#### WORK ORDER
Restate the data exactly as given and keep the pictures out.

#### DATA EXCERPT
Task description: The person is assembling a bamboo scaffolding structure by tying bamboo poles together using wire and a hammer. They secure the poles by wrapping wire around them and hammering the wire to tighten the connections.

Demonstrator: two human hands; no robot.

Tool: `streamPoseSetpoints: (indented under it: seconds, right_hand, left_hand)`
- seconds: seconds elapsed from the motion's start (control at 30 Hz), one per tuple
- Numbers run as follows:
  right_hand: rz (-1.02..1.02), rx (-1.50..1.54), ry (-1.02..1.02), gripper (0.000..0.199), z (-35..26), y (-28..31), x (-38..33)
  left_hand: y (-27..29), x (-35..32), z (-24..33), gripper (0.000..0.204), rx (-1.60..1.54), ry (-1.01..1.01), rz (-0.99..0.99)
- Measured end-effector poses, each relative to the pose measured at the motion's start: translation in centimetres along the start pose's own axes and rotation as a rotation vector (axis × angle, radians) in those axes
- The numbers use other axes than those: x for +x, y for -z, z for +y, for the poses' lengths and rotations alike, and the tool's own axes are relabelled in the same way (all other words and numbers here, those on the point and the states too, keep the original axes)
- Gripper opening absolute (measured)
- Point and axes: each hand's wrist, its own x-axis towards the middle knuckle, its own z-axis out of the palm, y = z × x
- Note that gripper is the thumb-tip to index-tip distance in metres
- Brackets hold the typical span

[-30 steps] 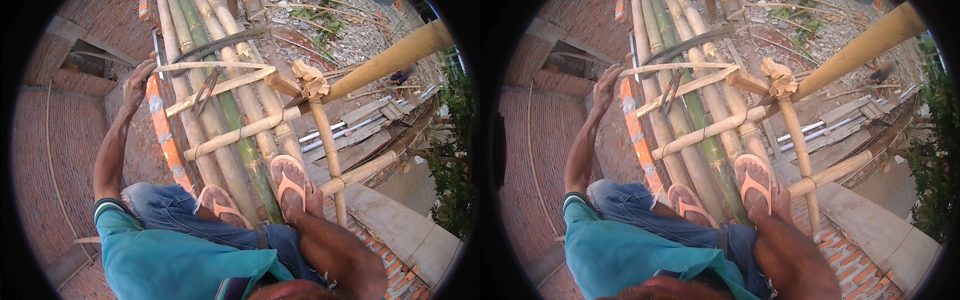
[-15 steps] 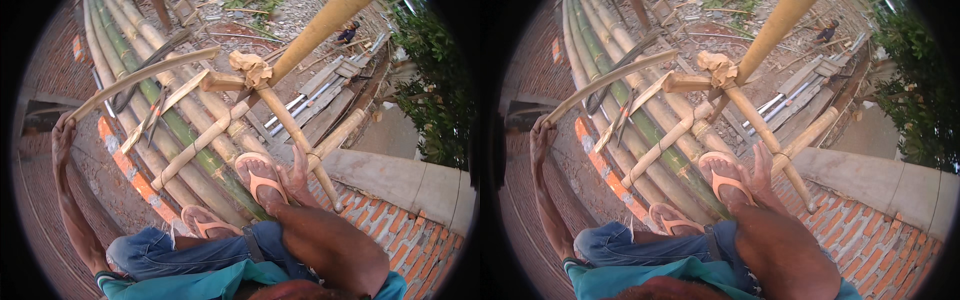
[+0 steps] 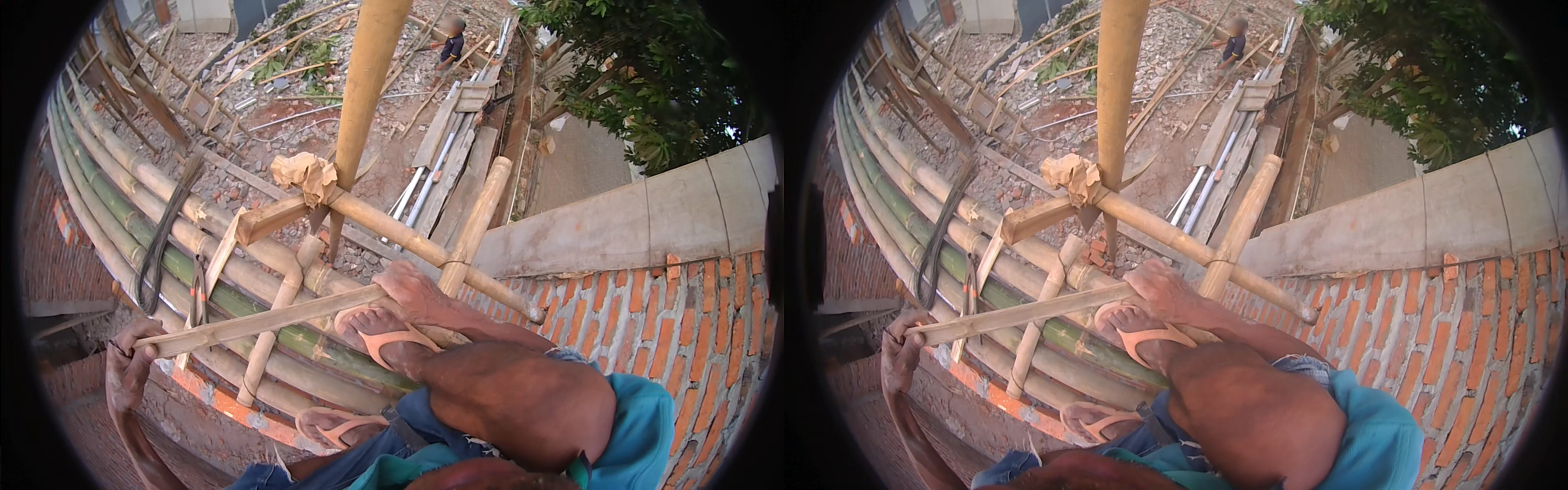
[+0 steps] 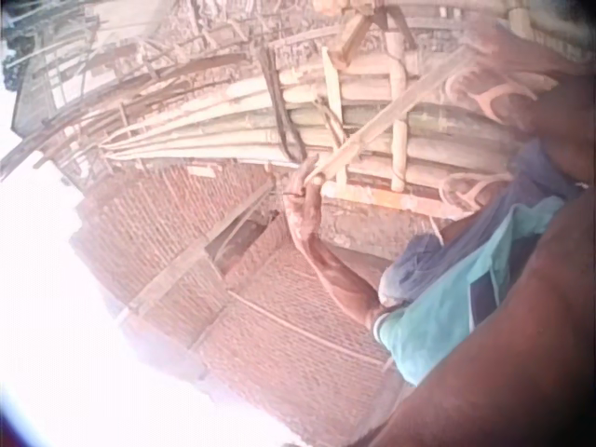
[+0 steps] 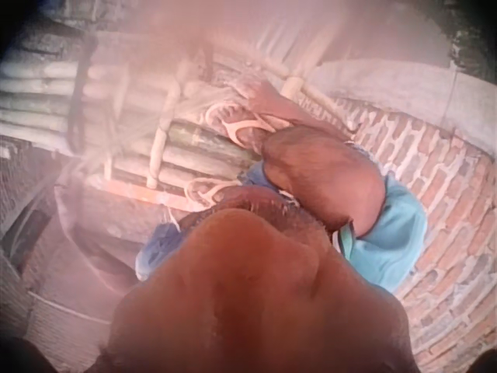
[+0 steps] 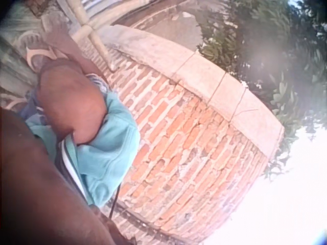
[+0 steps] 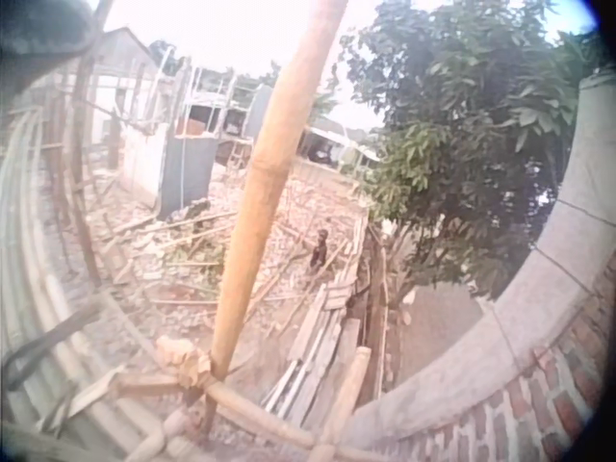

#### RESULT OF THIS EXERCISE
Task description: The person is assembling a bamboo scaffolding structure by tying bamboo poles together using wire and a hammer. They secure the poles by wrapping wire around them and hammering the wire to tighten the connections.

Demonstrator: two human hands; no robot.

Tool: `streamPoseSetpoints: (indented under it: seconds, right_hand, left_hand)`
- seconds: seconds elapsed from the motion's start (control at 30 Hz), one per tuple
- Numbers run as follows:
  right_hand: rz (-1.02..1.02), rx (-1.50..1.54), ry (-1.02..1.02), gripper (0.000..0.199), z (-35..26), y (-28..31), x (-38..33)
  left_hand: y (-27..29), x (-35..32), z (-24..33), gripper (0.000..0.204), rx (-1.60..1.54), ry (-1.01..1.01), rz (-0.99..0.99)
- Measured end-effector poses, each relative to the pose measured at the motion's start: translation in centimetres along the start pose's own axes and rotation as a rotation vector (axis × angle, radians) in those axes
- The numbers use other axes than those: x for +x, y for -z, z for +y, for the poses' lengths and rotations alike, and the tool's own axes are relabelled in the same way (all other words and numbers here, those on the point and the states too, keep the original axes)
- Gripper opening absolute (measured)
- Point and axes: each hand's wrist, its own x-axis towards the middle knuckle, its own z-axis out of the palm, y = z × x
- Note that gripper is the thumb-tip to index-tip distance in metres
- Brackets hold the typical span

[-30 steps] 
[-15 steps] 
[+0 steps] 
[+0 steps] 
[+0 steps] 
[+0 steps] 
[+0 steps] 

Above is the complete output.